The task: The required output is the exact run of lines below that opens at the line with "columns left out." and closes at the line with "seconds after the".

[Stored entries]
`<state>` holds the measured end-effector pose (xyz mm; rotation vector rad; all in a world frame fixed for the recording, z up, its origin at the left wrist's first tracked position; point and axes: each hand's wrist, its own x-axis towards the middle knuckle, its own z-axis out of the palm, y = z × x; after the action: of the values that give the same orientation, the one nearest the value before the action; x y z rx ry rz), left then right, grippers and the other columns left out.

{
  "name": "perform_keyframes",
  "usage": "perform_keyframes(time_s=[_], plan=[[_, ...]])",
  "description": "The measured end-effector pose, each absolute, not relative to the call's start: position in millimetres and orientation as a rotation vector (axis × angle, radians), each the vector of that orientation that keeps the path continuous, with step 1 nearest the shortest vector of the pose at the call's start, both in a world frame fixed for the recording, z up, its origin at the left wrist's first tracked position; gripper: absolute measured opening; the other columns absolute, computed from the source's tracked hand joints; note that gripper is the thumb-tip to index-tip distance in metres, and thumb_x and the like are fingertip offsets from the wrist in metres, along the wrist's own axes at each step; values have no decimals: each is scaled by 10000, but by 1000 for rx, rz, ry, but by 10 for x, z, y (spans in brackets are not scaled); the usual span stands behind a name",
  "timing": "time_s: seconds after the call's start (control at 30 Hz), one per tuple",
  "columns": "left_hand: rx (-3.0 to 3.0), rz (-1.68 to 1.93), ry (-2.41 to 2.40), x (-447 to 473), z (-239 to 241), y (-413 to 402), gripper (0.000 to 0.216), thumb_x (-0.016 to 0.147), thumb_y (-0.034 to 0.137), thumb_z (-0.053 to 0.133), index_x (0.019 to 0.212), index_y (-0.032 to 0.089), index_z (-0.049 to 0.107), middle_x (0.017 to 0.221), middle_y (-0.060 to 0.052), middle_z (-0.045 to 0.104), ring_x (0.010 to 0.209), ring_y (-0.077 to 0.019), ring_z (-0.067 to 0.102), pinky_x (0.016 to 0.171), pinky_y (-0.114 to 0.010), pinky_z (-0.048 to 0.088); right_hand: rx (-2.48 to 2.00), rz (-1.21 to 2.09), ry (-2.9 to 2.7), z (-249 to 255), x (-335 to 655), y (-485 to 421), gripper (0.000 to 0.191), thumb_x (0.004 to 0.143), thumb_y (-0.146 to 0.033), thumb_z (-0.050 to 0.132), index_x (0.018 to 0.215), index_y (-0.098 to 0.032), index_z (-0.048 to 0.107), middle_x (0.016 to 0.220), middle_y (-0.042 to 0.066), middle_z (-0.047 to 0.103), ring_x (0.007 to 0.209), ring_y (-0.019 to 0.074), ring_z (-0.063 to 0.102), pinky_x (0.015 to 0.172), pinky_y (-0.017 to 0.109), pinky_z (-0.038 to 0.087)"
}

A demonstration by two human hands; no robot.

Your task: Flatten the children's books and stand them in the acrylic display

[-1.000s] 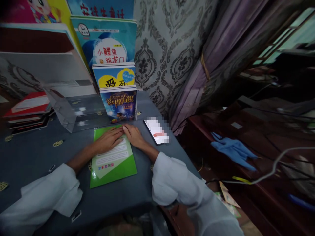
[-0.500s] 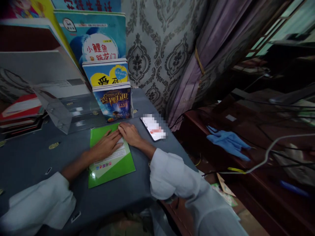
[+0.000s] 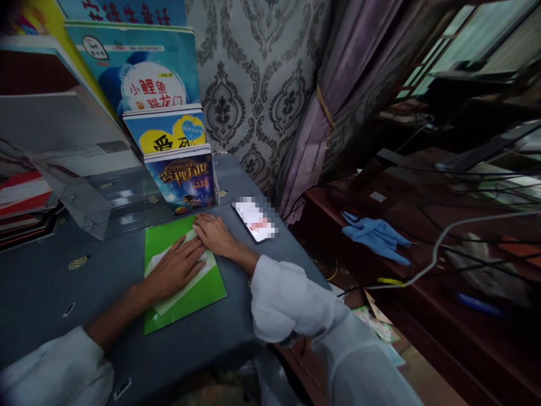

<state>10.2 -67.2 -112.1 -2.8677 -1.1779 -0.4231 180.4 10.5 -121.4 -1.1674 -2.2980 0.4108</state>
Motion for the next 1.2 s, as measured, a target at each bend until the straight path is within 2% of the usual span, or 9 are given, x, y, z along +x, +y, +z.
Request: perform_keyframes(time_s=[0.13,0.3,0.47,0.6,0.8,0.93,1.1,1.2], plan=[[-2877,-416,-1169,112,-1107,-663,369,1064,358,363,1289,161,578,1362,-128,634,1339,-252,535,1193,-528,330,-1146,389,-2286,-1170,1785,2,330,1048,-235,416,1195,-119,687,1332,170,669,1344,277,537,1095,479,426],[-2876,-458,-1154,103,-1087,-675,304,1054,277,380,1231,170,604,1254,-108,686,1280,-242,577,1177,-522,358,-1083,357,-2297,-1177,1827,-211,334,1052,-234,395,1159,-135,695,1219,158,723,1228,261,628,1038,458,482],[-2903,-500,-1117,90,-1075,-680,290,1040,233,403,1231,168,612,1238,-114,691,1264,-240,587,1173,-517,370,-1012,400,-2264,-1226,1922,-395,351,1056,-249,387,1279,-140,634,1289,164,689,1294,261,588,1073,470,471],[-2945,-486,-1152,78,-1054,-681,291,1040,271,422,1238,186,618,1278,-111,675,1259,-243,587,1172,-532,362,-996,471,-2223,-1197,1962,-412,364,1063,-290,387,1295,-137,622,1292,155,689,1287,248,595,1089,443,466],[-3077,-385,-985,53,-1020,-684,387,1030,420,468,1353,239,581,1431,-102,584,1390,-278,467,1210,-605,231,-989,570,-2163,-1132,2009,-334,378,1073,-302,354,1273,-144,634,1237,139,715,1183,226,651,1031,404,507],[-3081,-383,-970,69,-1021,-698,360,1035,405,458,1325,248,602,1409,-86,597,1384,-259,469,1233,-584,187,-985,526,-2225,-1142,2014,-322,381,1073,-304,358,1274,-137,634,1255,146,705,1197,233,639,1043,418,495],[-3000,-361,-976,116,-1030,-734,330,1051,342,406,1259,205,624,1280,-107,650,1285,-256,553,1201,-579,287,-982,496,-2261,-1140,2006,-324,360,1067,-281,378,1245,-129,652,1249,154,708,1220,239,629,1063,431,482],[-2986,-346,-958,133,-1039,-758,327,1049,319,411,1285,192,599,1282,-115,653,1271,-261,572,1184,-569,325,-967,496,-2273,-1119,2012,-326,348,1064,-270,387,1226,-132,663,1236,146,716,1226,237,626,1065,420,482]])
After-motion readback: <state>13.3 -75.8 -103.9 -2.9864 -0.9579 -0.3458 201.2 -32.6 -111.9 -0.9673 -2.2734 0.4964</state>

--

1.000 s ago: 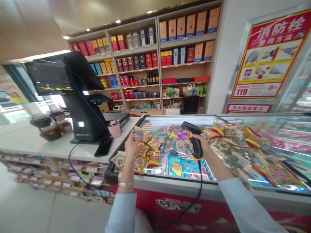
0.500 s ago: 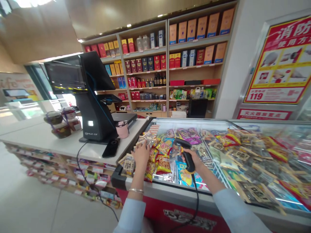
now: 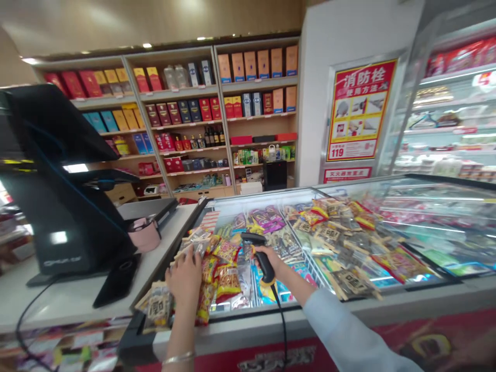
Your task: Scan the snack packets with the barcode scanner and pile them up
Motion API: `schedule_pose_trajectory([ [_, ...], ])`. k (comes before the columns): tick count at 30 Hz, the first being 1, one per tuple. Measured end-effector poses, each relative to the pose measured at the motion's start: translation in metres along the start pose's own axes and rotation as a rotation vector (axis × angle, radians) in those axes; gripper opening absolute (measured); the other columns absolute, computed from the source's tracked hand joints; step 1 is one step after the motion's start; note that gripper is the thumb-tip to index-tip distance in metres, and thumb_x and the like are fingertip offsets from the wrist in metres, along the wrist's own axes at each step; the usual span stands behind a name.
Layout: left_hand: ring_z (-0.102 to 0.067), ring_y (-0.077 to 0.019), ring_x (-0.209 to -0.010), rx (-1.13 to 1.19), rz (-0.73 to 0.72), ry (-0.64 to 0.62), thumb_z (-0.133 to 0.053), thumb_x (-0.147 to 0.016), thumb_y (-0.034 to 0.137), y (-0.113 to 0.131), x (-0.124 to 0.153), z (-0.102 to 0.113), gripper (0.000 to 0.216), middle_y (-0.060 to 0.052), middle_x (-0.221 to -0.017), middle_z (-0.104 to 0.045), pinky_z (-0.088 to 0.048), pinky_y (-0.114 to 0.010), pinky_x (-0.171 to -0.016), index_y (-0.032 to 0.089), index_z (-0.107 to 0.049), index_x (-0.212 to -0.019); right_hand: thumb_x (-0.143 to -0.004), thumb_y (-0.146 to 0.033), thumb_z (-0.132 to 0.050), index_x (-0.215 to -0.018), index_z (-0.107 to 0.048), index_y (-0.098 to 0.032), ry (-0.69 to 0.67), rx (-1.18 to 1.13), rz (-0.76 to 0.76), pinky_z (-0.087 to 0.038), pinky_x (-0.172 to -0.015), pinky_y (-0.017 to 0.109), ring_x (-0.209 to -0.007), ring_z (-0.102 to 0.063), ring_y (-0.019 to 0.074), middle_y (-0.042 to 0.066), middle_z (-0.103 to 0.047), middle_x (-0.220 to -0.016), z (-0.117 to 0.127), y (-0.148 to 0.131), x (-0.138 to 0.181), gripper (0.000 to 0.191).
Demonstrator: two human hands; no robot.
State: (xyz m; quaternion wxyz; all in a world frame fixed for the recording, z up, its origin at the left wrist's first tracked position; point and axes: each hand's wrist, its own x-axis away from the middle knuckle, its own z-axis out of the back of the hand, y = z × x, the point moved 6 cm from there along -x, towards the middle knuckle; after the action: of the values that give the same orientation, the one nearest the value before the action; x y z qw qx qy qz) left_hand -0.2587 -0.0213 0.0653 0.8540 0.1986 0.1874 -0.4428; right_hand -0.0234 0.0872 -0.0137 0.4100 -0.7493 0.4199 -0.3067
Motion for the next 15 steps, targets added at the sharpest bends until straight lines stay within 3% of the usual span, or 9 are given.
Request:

Finished task:
`<state>` holds the measured end-effector pose (xyz mm; rotation vector rad; all in a world frame fixed for the recording, z up, its origin at the left wrist's first tracked position; point and axes: each hand's wrist, its own x-axis towards the middle knuckle, its own z-axis out of the palm, y = z × x; after the action: of the values that give the same orientation, the one nearest the value before the action; x y z rx ry rz), left then right, grippers and the other columns left out.

{
  "name": "perform_keyframes",
  "usage": "perform_keyframes(time_s=[_], plan=[[_, ...]])",
  "description": "The measured end-effector pose, each absolute, not relative to the call's start: position in millimetres and orientation as a rotation vector (axis × angle, radians), each the vector of that orientation that keeps the path continuous, with step 1 nearest the shortest vector of the pose at the call's start, both in a world frame fixed for the recording, z up, its origin at the left wrist's first tracked position; gripper: absolute measured opening; the other columns absolute, computed from the source's tracked hand joints; note that gripper is the thumb-tip to index-tip distance in metres, and thumb_x and the like are fingertip offsets from the wrist in metres, along the wrist's own axes at each step; values have no decimals: each is scaled by 10000, but by 1000 for rx, rz, ry, but by 10 for x, z, y (spans in brackets are not scaled); the usual span stands behind a name",
  "timing": "time_s: seconds after the call's start (control at 30 Hz), one per tuple",

No more is needed to finish this exercise.